Kathmandu: Air India should be able to capture a sizable share of the European tourists/trekkers/mountaineers flow to Nepal with convenient 2 way connections to Kathmandu via Delhi. While Turkish Airlines takes 13 hr 05 min flight with 1 hr 45 min transit time in Istanbul, Air India's new connection will offer a better alternative of 10 hr 35 min flight with 1 hr 55 min transit time in Delhi on Madrid-Kathmandu route. 

Colombo: Colombo is another destinations in the South Asia where Air India will be offering one-stop connections to & from Madrid. With only limited non-stop European connections, Colombo market is heavily dominated by the Middle Eastern carriers. While Emirates takes 12 hr 40 min flight with 1 hr 25 min transit time in Dubai, Air India will offer 13 hr 45 min flight with 1 hr 20 min transit time in Delhi on Madrid-Colombo route. 

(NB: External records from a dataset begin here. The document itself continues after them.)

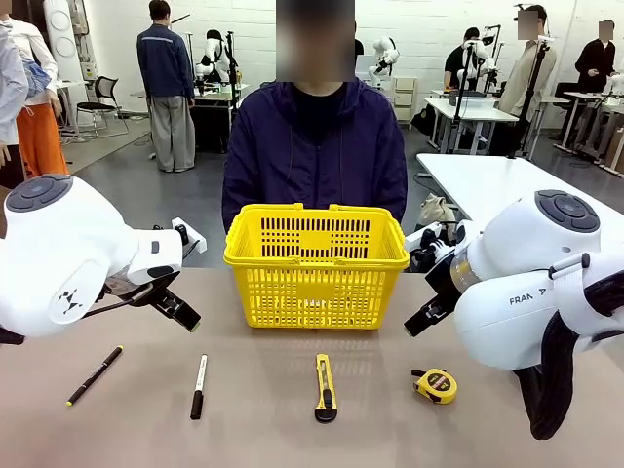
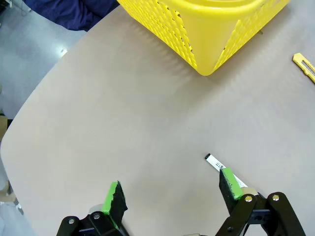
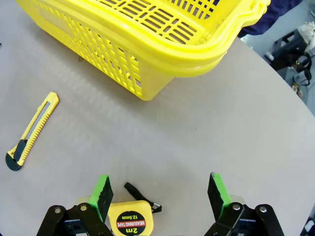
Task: Place the items the person wants into the basket.
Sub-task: Pick up the item the person points to and place it in the Market Basket.
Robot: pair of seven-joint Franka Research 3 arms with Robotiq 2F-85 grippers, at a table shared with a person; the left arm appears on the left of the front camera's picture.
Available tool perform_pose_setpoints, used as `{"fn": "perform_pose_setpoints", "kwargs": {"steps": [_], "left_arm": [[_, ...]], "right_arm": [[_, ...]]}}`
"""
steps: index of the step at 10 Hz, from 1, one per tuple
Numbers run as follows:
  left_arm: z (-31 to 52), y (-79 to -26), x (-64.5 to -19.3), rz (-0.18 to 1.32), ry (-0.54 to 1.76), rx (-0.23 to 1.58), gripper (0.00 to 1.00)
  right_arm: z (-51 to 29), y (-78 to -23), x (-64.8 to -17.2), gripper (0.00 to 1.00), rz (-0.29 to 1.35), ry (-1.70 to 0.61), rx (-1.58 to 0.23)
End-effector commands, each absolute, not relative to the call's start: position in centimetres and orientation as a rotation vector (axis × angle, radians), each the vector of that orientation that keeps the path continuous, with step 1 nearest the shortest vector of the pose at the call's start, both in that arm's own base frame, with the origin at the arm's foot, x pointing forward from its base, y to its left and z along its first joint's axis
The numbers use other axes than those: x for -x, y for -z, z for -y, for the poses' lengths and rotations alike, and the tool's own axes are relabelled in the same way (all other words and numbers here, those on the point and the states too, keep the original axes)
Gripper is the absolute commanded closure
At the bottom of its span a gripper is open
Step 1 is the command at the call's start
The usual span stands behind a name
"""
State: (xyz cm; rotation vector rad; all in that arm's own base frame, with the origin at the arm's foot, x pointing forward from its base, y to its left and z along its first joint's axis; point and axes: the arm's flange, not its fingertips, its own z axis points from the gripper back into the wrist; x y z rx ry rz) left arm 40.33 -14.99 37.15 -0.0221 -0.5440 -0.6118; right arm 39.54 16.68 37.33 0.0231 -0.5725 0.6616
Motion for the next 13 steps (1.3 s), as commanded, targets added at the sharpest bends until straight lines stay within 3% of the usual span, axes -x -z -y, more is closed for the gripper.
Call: {"fn": "perform_pose_setpoints", "kwargs": {"steps": [1,4,9,11,13], "left_arm": [[15.0,-37.1,-40.3,0.544,0.612,0.022,0.00],[15.0,-37.1,-40.3,0.544,0.612,0.022,0.00],[13.2,-51.4,-35.2,0.538,0.671,-0.034,0.00],[14.1,-56.4,-32.9,0.588,0.685,-0.108,0.00],[14.0,-57.7,-32.1,0.645,0.636,-0.143,0.00]], "right_arm": [[-16.7,-37.3,-39.5,0.00,0.573,-0.662,-0.023],[-16.1,-38.6,-38.0,0.00,0.580,-0.706,0.002],[-12.8,-51.6,-26.7,0.00,0.672,-0.630,0.203],[-12.2,-55.9,-24.0,0.00,0.736,-0.596,0.225],[-12.2,-56.3,-24.1,0.00,0.766,-0.554,0.284]]}}
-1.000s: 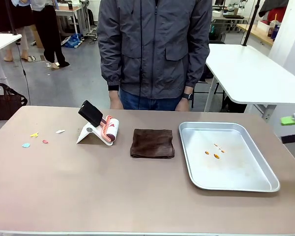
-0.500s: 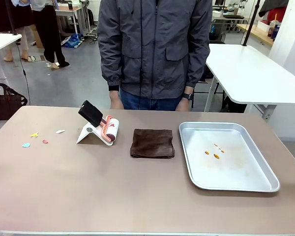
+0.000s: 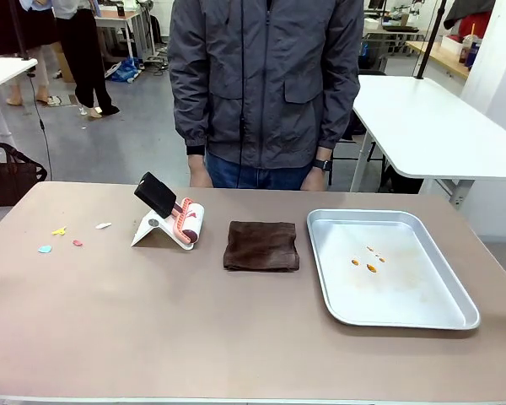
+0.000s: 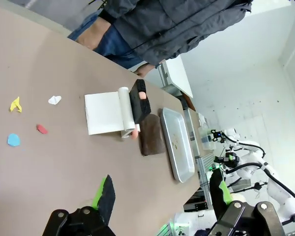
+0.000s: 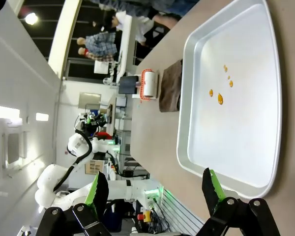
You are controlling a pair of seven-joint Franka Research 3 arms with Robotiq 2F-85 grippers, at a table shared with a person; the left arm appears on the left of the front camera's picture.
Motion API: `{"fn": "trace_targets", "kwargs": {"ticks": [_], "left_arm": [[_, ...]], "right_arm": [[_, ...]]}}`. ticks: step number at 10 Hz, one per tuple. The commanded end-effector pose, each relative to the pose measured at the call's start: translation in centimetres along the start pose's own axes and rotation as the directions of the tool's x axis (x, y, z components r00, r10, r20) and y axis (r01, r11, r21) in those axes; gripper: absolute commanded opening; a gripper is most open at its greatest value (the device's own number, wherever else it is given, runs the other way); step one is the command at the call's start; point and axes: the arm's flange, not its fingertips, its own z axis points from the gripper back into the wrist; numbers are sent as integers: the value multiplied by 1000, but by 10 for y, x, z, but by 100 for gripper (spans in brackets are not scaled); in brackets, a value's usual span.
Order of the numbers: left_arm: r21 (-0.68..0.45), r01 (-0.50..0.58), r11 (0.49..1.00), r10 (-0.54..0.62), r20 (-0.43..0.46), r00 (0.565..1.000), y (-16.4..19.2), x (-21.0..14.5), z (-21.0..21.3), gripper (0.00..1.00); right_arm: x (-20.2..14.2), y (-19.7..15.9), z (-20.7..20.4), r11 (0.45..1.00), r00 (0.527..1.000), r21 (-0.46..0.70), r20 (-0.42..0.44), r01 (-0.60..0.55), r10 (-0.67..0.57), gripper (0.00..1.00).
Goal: Clean the surface of the table.
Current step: Hold the Lint Roller with your left hand and the towel with your right hand.
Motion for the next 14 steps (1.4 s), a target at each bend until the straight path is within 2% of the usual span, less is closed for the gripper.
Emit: {"fn": "trace_targets", "kwargs": {"ticks": [1, 2, 3, 5, 6, 8, 10, 12, 14], "left_arm": [[-10, 21, 1000, -21, -11, 1000, 2, -1, 3, 100], [0, 0, 1000, 0, 0, 1000, 0, 0, 0, 100], [76, -9, 997, 7, 26, 1000, -3, 4, 6, 100], [140, 27, 990, -23, -32, 999, -33, 28, -3, 100], [147, 53, 988, -43, -70, 997, -45, 39, -12, 100], [199, 108, 974, -79, -145, 986, -71, 62, -49, 100], [255, 163, 953, -105, -228, 968, -87, 73, -102, 100], [329, 235, 915, -119, -338, 934, -98, 75, -162, 100], [334, 259, 906, -110, -405, 907, -94, 76, -193, 100]], "right_arm": [[0, 1, 2, 1000, 1000, 19, 6, -9, 9, 100], [0, 0, 0, 1000, 1000, 0, 0, 0, 0, 100], [-3, 19, -15, 998, 998, -32, 24, -53, 54, 100], [-5, 60, -59, 979, 987, -127, -48, -158, 153, 100], [-5, 75, -81, 970, 978, -134, -84, -202, 192, 100], [-5, 113, -144, 942, 959, -216, -182, -256, 219, 100], [-15, 139, -221, 915, 961, -329, -221, -235, 168, 100], [-34, 153, -291, 870, 968, -433, -183, -236, 171, 100], [-44, 152, -342, 855, 984, -496, -160, -151, 81, 100]]}}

Melbourne: Like the continental Asia, Australasia is another area which lacks connectivity from Madrid or any other airports in Spain. Cathay Pacific, China Eastern along with Middle Eastern carriers currently dominate the one-stop market but from December onward Air India will offer one of the best connection in terms of journey time on Madrid-Delhi-Melbourne route on all 3 days. But it can't offer convenient connection on Melbourne-Delhi-Madrid return leg. While Emirates takes 22 hr 50 min flight with 3 hr 30 min transit time in Dubai, Air India offers 23 hr 25 min flight with 3 hr 50 min transit time in Delhi on Madrid-Melbourne route. But without good return connection the appeal of Air India's Spain (European)-Australian connection is much less and it remains a challenge for Air India's network planning team as the carrier is unlikely to have multiple daily frequencies to any of these destinations in the foreseeable future. Though Air India is known to have plans to increase its Australian service to five weekly flights to both Melbourne and Sydney by 2016 end. Then it will be able to provide connections to Sydney as well but the issue of return connection will remain so.

6 comments:

  1. Great article. I think only TAP Portugal connection to Lisbon or LATAM connections could be possible at Madrid if AI does not go to other alliance members. Australia return could be easily solved by starting Mumbai-Australia operations just like they do with Bangkok. 4-6 aircraft for 4 routes instead of the current 2 aircraft one daily route. That would make DEL as the cheapest business class hub for Europe - Australia market in two way. Not sure why AI never think about Indonesia and Vietnam to connect Europe and USA. Forget about Dhaka and Singapore. AI engineering is keeping AI aircraft in queue while servicing other airlines. Most of the new AI Regional ATRs are just flying 4-6 hrs a day.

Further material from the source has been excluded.